# [Task objective]
Look through the material for lines with the word "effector", and copy each one.

____ Data segment

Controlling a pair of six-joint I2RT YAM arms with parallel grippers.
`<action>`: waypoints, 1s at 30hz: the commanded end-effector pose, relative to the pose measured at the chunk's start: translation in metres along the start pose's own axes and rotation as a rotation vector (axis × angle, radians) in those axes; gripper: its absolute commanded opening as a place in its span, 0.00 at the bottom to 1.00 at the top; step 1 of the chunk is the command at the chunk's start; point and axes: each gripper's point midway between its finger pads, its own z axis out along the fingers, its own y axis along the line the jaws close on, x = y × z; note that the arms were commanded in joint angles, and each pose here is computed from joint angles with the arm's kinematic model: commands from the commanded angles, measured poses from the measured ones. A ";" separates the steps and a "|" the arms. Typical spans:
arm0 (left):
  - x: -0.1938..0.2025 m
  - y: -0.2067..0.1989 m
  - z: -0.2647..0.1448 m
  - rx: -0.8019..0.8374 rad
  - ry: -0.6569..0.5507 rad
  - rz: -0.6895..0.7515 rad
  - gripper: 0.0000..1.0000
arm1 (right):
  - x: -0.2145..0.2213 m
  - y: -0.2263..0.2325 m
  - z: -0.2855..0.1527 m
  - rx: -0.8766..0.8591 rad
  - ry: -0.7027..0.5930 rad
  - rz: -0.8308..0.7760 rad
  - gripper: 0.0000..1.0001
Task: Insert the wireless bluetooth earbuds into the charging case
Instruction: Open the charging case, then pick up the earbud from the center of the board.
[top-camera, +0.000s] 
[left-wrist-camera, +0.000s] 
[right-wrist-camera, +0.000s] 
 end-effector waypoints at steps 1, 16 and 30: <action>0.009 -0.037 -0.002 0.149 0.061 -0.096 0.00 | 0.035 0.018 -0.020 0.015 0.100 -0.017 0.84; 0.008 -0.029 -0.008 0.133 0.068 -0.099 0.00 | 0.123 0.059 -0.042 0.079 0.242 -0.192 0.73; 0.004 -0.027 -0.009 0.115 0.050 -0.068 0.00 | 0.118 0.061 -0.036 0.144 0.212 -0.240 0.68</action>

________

# [Reply to the exercise]
`<action>`: waypoints, 1s at 30hz: the commanded end-effector pose, relative to the pose measured at the chunk's start: translation in metres along the start pose's own axes and rotation as a rotation vector (axis × angle, radians) in those axes; gripper: its absolute commanded opening as a place in its span, 0.00 at the bottom to 1.00 at the top; step 1 of the chunk is the command at the chunk's start; point and axes: each gripper's point midway between its finger pads, its own z axis out along the fingers, its own y axis along the line the jaws close on, x = y × z; note that the arms were commanded in joint angles, and each pose here is computed from joint angles with the arm's kinematic model: commands from the commanded angles, measured poses from the measured ones. A ";" separates the steps and a "|" the arms. Typical spans:
 end-effector waypoints at steps 1, 16 and 30: <action>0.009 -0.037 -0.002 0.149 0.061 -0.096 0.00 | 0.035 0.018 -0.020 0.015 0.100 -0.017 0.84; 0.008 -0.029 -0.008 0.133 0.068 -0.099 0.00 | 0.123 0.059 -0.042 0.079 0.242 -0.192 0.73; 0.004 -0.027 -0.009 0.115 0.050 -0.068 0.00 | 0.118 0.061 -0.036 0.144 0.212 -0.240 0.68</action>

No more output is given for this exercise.